-- Instructions for the task --
Down to the last line, restate the material below exactly.

━━━━━━━━━━━━━━━━

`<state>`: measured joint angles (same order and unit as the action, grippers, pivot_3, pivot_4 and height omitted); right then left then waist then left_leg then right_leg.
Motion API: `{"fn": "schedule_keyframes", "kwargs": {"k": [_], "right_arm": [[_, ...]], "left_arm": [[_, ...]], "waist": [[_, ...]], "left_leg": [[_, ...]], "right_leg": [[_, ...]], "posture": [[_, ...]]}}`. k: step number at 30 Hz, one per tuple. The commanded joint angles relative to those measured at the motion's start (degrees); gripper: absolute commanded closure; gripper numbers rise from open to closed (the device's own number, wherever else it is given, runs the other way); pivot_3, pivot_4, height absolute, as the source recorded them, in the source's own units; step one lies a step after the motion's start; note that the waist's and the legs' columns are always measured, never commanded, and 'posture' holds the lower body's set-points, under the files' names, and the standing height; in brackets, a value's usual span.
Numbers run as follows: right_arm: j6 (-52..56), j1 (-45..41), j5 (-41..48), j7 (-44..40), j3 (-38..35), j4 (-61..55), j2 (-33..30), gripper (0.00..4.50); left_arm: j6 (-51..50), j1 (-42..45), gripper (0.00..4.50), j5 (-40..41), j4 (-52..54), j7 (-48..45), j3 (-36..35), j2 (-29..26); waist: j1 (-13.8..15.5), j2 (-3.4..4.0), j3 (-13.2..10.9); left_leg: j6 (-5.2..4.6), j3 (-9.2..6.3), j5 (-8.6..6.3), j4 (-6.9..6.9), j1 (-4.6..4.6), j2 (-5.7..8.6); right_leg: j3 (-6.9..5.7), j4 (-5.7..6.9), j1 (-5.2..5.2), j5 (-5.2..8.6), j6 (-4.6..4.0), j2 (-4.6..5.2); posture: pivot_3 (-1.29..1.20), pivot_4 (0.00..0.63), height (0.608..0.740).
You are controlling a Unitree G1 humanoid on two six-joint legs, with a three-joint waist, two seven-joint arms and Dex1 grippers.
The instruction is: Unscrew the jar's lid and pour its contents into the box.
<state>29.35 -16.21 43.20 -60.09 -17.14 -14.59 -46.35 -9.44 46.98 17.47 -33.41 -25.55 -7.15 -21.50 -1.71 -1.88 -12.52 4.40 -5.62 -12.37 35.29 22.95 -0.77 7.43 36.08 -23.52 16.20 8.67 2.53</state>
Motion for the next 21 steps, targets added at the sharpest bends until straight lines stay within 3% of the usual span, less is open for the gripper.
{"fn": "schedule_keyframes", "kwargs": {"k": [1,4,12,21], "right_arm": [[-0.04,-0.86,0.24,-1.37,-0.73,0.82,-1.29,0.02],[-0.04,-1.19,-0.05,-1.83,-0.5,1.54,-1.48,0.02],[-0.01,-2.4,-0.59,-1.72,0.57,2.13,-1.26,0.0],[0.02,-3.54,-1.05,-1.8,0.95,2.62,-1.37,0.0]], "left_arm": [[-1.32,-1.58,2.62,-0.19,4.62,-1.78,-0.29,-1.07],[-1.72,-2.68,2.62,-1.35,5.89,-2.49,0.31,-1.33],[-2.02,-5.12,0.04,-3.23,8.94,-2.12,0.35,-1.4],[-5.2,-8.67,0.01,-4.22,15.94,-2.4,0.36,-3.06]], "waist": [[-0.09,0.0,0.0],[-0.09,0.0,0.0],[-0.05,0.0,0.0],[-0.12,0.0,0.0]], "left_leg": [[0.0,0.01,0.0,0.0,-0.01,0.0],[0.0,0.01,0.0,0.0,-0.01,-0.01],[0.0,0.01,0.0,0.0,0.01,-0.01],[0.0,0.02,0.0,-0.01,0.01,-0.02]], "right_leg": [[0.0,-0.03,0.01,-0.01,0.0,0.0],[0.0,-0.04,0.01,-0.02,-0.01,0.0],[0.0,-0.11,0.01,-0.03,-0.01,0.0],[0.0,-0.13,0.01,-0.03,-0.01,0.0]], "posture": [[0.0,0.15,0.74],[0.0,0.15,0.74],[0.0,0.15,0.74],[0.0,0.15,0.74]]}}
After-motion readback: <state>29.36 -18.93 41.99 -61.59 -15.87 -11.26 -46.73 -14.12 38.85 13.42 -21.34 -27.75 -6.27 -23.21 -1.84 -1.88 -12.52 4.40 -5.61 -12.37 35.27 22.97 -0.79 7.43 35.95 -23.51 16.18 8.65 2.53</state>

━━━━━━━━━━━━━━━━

-- Response box --
`<state>`: measured joint angles (same order and unit as the action, grippers, pivot_3, pivot_4 and height omitted); right then left then waist then left_leg then right_leg.
Motion API: `{"fn": "schedule_keyframes", "kwargs": {"k": [_], "right_arm": [[_, ...]], "left_arm": [[_, ...]], "waist": [[_, ...]], "left_leg": [[_, ...]], "right_leg": [[_, ...]], "posture": [[_, ...]]}}`. k: step number at 30 Hz, one per tuple. The commanded joint angles relative to those measured at the motion's start (degrees); gripper: absolute commanded closure; gripper numbers rise from open to closed (the device's own number, wherever else it is given, runs the other way); pivot_3, pivot_4, height absolute, as the source recorded them, in the source's own units; step one lies a step after the motion's start; note that the waist's and the legs' columns are always measured, never commanded, and 'posture' holds the lower body's set-points, under the files' names, and the standing height; in brackets, a value's usual span.
Numbers run as follows: right_arm: j6 (-52..56), j1 (-45..41), j5 (-41..48), j7 (-44..40), j3 (-38..35), j4 (-61..55), j2 (-33..30), gripper (0.00..4.50); left_arm: j6 (-51..50), j1 (-42..45), gripper (0.00..4.50), j5 (-40..41), j4 (-52..54), j7 (-48..45), j3 (-36..35), j2 (-29..26); waist: j1 (-13.8..15.5), j2 (-3.4..4.0), j3 (-13.2..10.9); left_leg: j6 (-5.2..4.6), j3 (-9.2..6.3), j5 (-8.6..6.3), j4 (-6.9..6.9), j1 (-4.6..4.6), j2 (-5.7..8.6); right_leg: j3 (-6.9..5.7), j4 (-5.7..6.9), j1 (-5.2..5.2), j5 (-5.2..8.6), j6 (-4.6..4.0), j2 (-4.6..5.2); posture: pivot_3 (-1.29..1.20), pivot_4 (0.00..0.63), height (0.608..0.740).
You are controlling a Unitree G1 humanoid on two six-joint legs, with a three-joint waist, two seven-joint arms and Dex1 grippers.
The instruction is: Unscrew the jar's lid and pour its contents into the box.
<state>29.35 -16.21 43.20 -60.09 -17.14 -14.59 -46.35 -9.44 46.98 17.47 -33.41 -25.55 -7.15 -21.50 -1.71 -1.88 -12.52 4.40 -5.62 -12.37 35.29 22.95 -0.77 7.43 36.08 -23.52 16.20 8.67 2.53</state>
Motion for the next 21 steps, targets added at the sharpest bends until straight lines stay within 3% of the usual span, less is open for the gripper.
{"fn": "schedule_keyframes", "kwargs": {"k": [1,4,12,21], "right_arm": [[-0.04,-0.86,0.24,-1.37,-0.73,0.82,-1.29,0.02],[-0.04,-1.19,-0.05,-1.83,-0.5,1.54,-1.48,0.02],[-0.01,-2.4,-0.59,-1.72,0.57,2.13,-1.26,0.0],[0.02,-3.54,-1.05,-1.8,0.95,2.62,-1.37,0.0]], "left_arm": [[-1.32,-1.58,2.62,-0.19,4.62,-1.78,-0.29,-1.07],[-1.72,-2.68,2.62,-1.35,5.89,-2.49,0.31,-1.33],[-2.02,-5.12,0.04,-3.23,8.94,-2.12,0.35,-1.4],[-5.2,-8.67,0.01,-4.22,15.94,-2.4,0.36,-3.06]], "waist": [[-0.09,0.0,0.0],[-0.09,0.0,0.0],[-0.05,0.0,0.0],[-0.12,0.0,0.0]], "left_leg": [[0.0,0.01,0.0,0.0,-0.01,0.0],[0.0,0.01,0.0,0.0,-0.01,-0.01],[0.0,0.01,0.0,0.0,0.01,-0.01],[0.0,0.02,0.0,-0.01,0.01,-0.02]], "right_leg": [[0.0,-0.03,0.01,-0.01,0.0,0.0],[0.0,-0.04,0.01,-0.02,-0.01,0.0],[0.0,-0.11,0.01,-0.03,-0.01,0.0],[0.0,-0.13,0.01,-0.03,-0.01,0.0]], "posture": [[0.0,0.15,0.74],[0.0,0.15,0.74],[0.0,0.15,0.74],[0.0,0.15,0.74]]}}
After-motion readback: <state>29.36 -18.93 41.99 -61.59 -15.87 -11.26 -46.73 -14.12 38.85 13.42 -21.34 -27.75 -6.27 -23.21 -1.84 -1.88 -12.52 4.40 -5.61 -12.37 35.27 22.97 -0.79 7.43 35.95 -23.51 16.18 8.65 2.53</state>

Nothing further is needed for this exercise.